# How to deal with a messy chef?



## junglist (Jul 13, 2010)

Recently started a new job, and am loving it so far. One thing that's been getting to me though (and apparently others as well) is how messy our chef can be. It's to the point that it impedes the efficiency and speed of others around him. He'll take our towels and tongues, dirty pans aren't checked to the dishwasher, and leaves his mise all over the place, all during service!

You don't normally cook alongside head chefs, but even in the past I did so and it was never this bad. The fact that he's my boss, I'm not sure how to approach this. If anyone has any ideas how I can tackle this please share /img/vbsmilies/smilies/confused.gif


----------



## saltandfat (Dec 20, 2012)

In kitchens I've worked in, no matter how crappy of a position it put me in, I made it my job to make sure that my station (and the Chet's, if I was beside him) was spotless. Maybe after some time he will realize what you're doing and change for the better? I couldn't imagine approaching my boss and telling him to work cleaner- that's not my place.


----------



## chefross (May 5, 2010)

SaltAndFat said:


> In kitchens I've worked in, no matter how crappy of a position it put me in, I made it my job to make sure that my station (and the Chet's, if I was beside him) was spotless. Maybe after some time he will realize what you're doing and change for the better? I couldn't imagine approaching my boss and telling him to work cleaner- that's not my place.


So your advice is to clean up after the Chef because he isn't capable nor responsible to do it himself?

What sort of advice is this?

Those days.......................... are long gone my friend SaltAndFat

(coming from a old guy, who used to suck up to the Chef that way too , and found out it's a losing proposition)

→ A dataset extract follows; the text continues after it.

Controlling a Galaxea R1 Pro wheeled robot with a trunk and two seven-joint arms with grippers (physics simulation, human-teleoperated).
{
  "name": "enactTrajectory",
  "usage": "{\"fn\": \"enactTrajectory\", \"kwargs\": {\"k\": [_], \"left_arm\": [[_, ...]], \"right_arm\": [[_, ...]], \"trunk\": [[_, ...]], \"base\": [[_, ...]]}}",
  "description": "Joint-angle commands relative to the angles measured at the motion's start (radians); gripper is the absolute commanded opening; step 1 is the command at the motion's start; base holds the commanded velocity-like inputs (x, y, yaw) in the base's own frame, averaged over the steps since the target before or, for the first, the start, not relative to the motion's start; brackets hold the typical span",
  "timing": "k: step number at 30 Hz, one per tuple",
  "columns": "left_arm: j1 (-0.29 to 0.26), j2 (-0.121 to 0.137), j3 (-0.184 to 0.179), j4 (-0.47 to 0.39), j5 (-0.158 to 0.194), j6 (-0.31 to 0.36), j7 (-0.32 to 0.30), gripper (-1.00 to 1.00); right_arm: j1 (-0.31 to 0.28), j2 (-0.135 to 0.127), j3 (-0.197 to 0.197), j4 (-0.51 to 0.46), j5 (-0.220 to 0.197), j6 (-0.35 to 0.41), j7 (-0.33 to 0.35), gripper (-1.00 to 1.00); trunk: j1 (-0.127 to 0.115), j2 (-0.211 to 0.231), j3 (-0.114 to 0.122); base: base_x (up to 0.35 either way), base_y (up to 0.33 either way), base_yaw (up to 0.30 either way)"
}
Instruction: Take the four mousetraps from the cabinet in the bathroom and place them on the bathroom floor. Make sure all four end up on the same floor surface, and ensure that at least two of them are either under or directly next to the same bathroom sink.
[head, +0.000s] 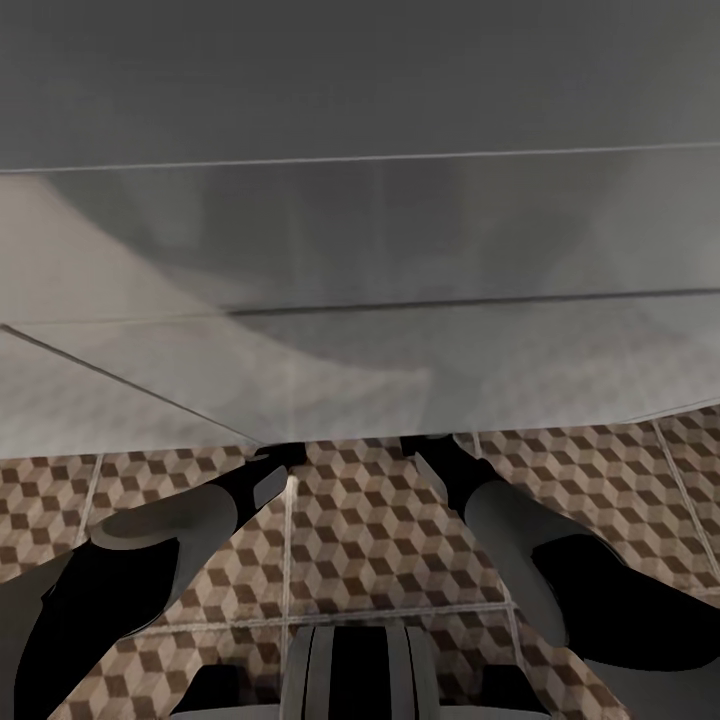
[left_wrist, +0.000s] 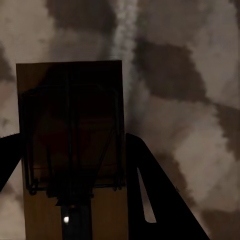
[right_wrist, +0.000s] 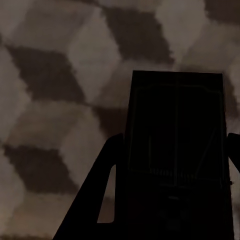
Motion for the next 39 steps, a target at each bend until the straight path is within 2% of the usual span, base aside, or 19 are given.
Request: {"fn": "enactTrajectory", "kwargs": {"k": [1, 9, 37, 38, 39], "left_arm": [[0.0, 0.0, 0.0, 0.0, -0.003, 0.001, 0.001, -1.0], [0.0, 0.0, 0.0, 0.0, -0.003, 0.001, 0.001, -1.0], [0.0, 0.0, 0.0, 0.0, -0.003, 0.001, 0.001, -1.0], [0.0, 0.0, 0.0, 0.0, -0.003, 0.001, 0.001, -1.0], [0.0, 0.0, 0.0, 0.0, -0.003, 0.001, 0.001, -1.0]], "right_arm": [[0.0, 0.0, 0.0, 0.0, -0.001, 0.0, 0.001, -1.0], [0.0, 0.0, 0.0, 0.0, -0.001, 0.0, 0.001, -1.0], [0.0, 0.0, 0.0, 0.0, -0.001, -0.003, 0.001, -1.0], [0.0, 0.0, 0.0, 0.0, -0.001, -0.003, 0.001, 1.0], [0.0, 0.0, 0.0, 0.0, -0.001, -0.003, 0.001, 1.0]], "trunk": [[0.0, 0.0, -0.002], [0.0, 0.0, -0.011], [0.0, 0.0, -0.011], [0.0, 0.0, -0.011], [0.0, 0.0, -0.011]], "base": [[0.0, 0.0, 0.0], [0.0, 0.0, 0.0], [0.0, 0.0, 0.0], [0.0, 0.0, 0.0], [0.0, 0.0, 0.0]]}}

If a Chef is going to receive any kind of respect,

if a Chef has to be able to command a team of his peers...

the Chef must always show himself to be the best at anything in the kitchen.

Cleaning should never be above a Chef's responsibilities.

Now Junglist...that being said, since I do not know the inner workings or politics of your kitchen,

I can not comment on what you could do to fix this problem. It happens.

What you're watching here is another persons habits.

Those are hard to break.

Approaching the Chef could land you in hot water or not.

I certainly would not clean up after him to make him look good.

He doesn't deserve it.

You know the Chef, I do not.


----------



## chefedb (Apr 3, 2010)

Some of the chefs I worked with were sloppy, but very good. We all have faults and ideosynchs. I am sure you do thigs that he does not agree with or like. I am sure he has many good traits. The fact that he is behind the line helping you guys is good. You have to worry about your station, he has to worry about all of them. I am not condoning his sloppiness though.


----------



## Iceman (Jan 4, 2011)

Have everyone write him a note. If everyone does it he can't tag handwriting to just one guy. Or print out your notes from a comp. Let him know as nicely and as comically as you can what a slob he is and how it messes up everyone else. Try and get your notes out when and where he will see them privately not busting him out in front of everyone. Maybe he'll get the picture then.


----------



## meezenplaz (Jan 31, 2012)

I dont think making him see the picture would be the hard part.

Seems likely as not he'd just pull the "Whos head chef here, me or you?"

card. Or posssibly the

"I dont think I've gotten as far as I have by not knowing what I'm doing" routine.

IF he can be influenced at all in this, it has to come from someone he respects;

someone he listens to and has a good raport with. I cant see that being you--

you're just too new.

Time may change that.


----------



## kingofkings (May 1, 2012)

He probably doesn't know its messy. As for stealing your towels and tongs etc, he probably thinks its okay because hes the chef, and doesn't know he's really doing it. Make a joke out of it, just to draw it to his attention.


----------



## raibeaux (Dec 21, 2012)

Why not sign the notes?


----------



## cheflayne (Aug 21, 2004)

Were you hired to give the chef feedback? If the answer is no, then I would not offer any until it is asked for. Unsolicited advice is almost never welcomed.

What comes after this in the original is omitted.